The university reports cybersecurity as a bondholder risk in its offering statements, outlining how computer networks and data transmission and collection are vital to efficient operations. It has implemented network security measures but “may be vulnerable to deliberate attacks by hackers, malware, ransomware, or computer viruses.”
“Any such disruption, access, disclosure, or other loss of information could result in reputational damage to the university and have an adverse effect on the university’s operations and financial condition,” the offering statement reads. “Further, as cybersecurity threats continue to evolve, the university may be required to expend significant additional resources to continue to modify and strengthen security measures, investigate, and remediate any vulnerability or invest in new technology designed to mitigate security risks.”
The university has floating- to fixed-rate swap contracts on a notional amount of $77 million and $94 million with Morgan Stanley and Merrill Lynch, respectively, as counterparties. Last October it entered into a forward off-market swap and a swaption with its 2012B and 2013B bonds, respectively, to lock in upfront savings.
The swaps are structured such that debt service is not expected to change. “We do not believe the swap program poses significant risk to UChicago's credit quality, particularly given the magnitude of the university's financial resources relative to any potential swap-termination liability,” S&P said. “The structure is also well matched to the underlying debt and carries a wide ratings trigger spread.”
Moody’s said in a commentary on the October swap transaction the university modestly increased effective leverage, adding some risks to its debt structure and reduced its capital structure flexibility, with the transactions but the credit impact was limited. The university received upfront payments of $121 million from the counterparties, bolstering cash and investments in the near term, and recorded a swap liability of $141 million. Proceeds funded capital improvements.
Rush System for Health is planning a $300 million new-money and refunding taxable issue. Rush operates three hospitals — its flagship academic center Rush University Medical Center in Chicago and two community hospitals Rush Oak Park Hospital and Rush Copley Medical Center both in suburban Chicago.
Ahead of the sale, Fitch Ratings affirmed the system’s AA-minus that’s also assigned to the system’s $457 million of 2015 debt sold through the IFA.
Fitch expects Rush “will maintain strong capital-related ratios through the five-year cycle in Fitch's forward-looking scenario analysis stress case.”
“While operating in a competitive metropolitan area, Rush has a broad reach for high-acuity services as a leading academic medical center,” Fitch added.
Rush recorded just over $2.6 billion in audited operating revenue in fiscal 2019 with unrestricted ash of investments of $1.3 billion. The system has a long term $1.3 billion capital plan with a focus on ambulatory care and expansion.
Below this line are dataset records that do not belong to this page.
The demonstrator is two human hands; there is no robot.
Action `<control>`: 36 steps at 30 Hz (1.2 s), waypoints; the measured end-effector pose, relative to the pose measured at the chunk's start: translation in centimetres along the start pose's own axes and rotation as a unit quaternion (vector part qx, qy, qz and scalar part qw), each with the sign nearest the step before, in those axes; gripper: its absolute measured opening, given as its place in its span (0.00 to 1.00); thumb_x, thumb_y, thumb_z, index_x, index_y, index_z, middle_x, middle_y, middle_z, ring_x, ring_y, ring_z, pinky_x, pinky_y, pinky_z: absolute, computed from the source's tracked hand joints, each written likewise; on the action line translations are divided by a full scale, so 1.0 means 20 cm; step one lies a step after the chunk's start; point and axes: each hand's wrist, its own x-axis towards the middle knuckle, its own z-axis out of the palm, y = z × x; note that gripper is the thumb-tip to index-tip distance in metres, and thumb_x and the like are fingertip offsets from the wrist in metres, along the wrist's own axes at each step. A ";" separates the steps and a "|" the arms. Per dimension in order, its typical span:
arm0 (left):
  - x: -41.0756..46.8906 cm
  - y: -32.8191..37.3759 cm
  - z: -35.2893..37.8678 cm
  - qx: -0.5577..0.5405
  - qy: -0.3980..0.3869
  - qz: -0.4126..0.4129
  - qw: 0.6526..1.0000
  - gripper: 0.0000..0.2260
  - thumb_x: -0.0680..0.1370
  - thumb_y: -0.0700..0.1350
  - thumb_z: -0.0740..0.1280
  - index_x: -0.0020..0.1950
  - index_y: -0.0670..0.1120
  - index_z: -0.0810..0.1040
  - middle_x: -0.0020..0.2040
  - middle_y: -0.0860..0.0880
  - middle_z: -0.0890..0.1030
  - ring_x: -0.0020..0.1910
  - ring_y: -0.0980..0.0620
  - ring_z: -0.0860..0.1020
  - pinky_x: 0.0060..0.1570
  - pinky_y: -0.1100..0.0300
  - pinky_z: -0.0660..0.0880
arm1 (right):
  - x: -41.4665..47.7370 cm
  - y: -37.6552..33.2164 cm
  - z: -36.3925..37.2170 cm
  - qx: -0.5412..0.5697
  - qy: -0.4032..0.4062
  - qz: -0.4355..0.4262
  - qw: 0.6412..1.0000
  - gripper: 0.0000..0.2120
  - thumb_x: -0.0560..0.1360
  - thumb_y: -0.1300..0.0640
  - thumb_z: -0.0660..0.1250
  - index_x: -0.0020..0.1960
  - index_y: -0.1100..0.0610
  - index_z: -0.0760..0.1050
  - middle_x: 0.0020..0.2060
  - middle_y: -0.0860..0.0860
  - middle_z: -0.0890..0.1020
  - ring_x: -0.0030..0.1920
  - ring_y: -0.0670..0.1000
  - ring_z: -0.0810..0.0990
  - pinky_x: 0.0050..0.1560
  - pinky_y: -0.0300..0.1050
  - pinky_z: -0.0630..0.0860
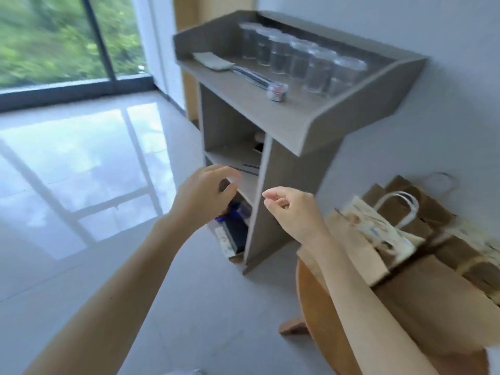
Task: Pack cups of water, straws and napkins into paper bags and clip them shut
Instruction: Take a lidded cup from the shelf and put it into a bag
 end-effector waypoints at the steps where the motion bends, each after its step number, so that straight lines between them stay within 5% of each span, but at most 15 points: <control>1: 0.03 -0.10 -0.07 0.008 0.004 -0.013 1.000 0.10 0.78 0.44 0.64 0.58 0.49 0.79 0.57 0.51 0.80 0.55 0.49 0.76 0.52 0.59 0.70 | 0.09 -0.07 0.07 0.004 -0.014 -0.012 1.000 0.09 0.75 0.57 0.66 0.53 0.54 0.81 0.48 0.48 0.83 0.44 0.43 0.77 0.49 0.30 0.71; 3: 0.09 -0.27 -0.19 0.016 0.015 -0.036 0.999 0.11 0.78 0.45 0.63 0.58 0.48 0.79 0.58 0.51 0.80 0.56 0.50 0.76 0.51 0.63 0.68 | 0.25 -0.21 0.19 0.012 -0.029 -0.029 0.999 0.09 0.76 0.57 0.66 0.55 0.54 0.80 0.50 0.47 0.82 0.47 0.42 0.76 0.47 0.24 0.67; 9: 0.35 -0.64 -0.36 0.003 0.029 -0.061 0.998 0.11 0.78 0.45 0.64 0.59 0.48 0.79 0.59 0.52 0.79 0.56 0.52 0.76 0.51 0.66 0.66 | 0.66 -0.43 0.40 0.008 -0.036 -0.043 0.998 0.10 0.76 0.55 0.65 0.57 0.54 0.79 0.54 0.48 0.81 0.55 0.46 0.78 0.56 0.39 0.74; 21: 1.26 -1.27 -0.39 0.010 0.010 -0.027 1.000 0.12 0.78 0.46 0.63 0.61 0.49 0.77 0.60 0.52 0.78 0.58 0.54 0.75 0.52 0.68 0.66 | 1.73 -0.51 0.73 -0.002 0.006 -0.062 0.998 0.09 0.76 0.55 0.65 0.55 0.53 0.79 0.52 0.47 0.81 0.52 0.45 0.77 0.54 0.40 0.74; 27: 1.80 -1.36 -0.37 -0.019 0.006 0.044 0.999 0.11 0.78 0.45 0.64 0.59 0.48 0.78 0.54 0.52 0.80 0.49 0.57 0.76 0.45 0.73 0.68 | 2.15 -0.48 0.61 -0.019 0.075 -0.027 0.997 0.08 0.76 0.56 0.66 0.53 0.53 0.80 0.50 0.46 0.82 0.48 0.43 0.77 0.48 0.30 0.68; 31: 2.19 -1.28 -0.23 -0.050 -0.016 0.108 0.993 0.11 0.77 0.45 0.65 0.58 0.48 0.79 0.54 0.51 0.80 0.51 0.50 0.78 0.53 0.54 0.74 | 2.33 -0.35 0.45 -0.053 0.148 0.013 0.987 0.08 0.75 0.58 0.67 0.53 0.54 0.81 0.50 0.48 0.82 0.48 0.47 0.78 0.48 0.34 0.70; 36: 2.61 -1.04 0.04 -0.097 -0.061 0.219 0.969 0.11 0.76 0.45 0.65 0.57 0.47 0.80 0.51 0.52 0.80 0.52 0.53 0.77 0.53 0.60 0.71 | 2.43 -0.14 0.17 -0.053 0.250 0.092 0.962 0.07 0.73 0.61 0.67 0.50 0.56 0.81 0.45 0.47 0.79 0.47 0.50 0.78 0.53 0.41 0.73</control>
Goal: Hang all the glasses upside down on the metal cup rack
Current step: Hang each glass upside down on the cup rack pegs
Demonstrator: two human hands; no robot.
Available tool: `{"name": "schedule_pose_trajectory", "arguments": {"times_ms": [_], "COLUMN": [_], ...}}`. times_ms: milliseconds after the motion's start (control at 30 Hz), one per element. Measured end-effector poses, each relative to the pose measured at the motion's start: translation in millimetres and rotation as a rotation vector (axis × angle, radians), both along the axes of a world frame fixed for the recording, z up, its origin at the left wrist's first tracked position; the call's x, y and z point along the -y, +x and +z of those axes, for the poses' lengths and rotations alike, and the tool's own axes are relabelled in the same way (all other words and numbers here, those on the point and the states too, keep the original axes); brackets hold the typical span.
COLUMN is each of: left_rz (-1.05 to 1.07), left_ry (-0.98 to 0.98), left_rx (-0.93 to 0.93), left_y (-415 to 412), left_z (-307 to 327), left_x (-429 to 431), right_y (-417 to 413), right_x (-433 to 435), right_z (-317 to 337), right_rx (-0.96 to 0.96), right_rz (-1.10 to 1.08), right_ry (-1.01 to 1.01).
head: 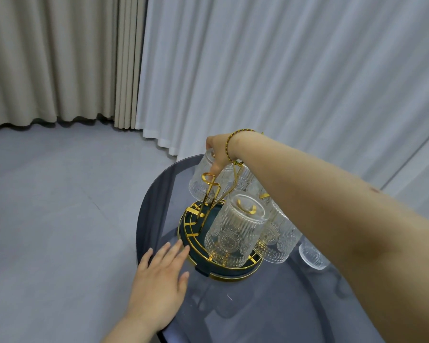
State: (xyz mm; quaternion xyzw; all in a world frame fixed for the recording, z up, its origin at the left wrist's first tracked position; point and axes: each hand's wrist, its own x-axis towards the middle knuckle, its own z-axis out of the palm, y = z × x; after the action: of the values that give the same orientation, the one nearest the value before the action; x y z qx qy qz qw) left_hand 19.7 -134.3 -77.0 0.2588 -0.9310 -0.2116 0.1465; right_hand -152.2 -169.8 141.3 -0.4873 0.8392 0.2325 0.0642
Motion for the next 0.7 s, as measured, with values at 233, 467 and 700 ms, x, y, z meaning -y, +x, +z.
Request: {"name": "schedule_pose_trajectory", "arguments": {"times_ms": [233,467,700], "left_rz": [0.007,-0.003,-0.054], "left_ry": [-0.016,0.064,0.037], "left_rx": [0.017,-0.009,-0.184], "left_y": [-0.4,7.5,18.4], "left_z": [-2.3,3.2,11.3], "left_x": [-0.5,-7.7,-65.6], "right_y": [0.4,-1.7,-7.8], "right_x": [-7.3,-59.8,-173.3], "right_z": [2.8,24.5,23.7], "right_rx": [0.025,0.112,0.119], "right_rz": [-0.031,0.025,-0.015], "right_ry": [-0.112,-0.582,-1.026]}}
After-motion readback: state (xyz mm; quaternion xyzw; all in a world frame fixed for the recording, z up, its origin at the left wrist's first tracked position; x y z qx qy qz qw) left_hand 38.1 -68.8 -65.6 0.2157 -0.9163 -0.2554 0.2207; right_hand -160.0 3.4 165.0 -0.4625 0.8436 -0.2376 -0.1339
Moody’s rates a total of $730 million of debt including the new issue A1 with a stable outlook. “Rush's A1 rating reflects its reputable academic medical center and solid market presence. New senior management will focus on partnerships and innovative applied research, which will likely help better position the system.”
Rush’s long-serving chief executive, Larry Goodman, retired last year.
New senior executives include CEO Ranga Krishnan, previously the dean of Rush Medical College. Omar Lateef is now CEO of the medical center after having served as the chief medical officer since 2015. Sherine Gabriel joined Rush University last year as president after a stint as dean of the Rutgers Robert Wood Johnson Medical School.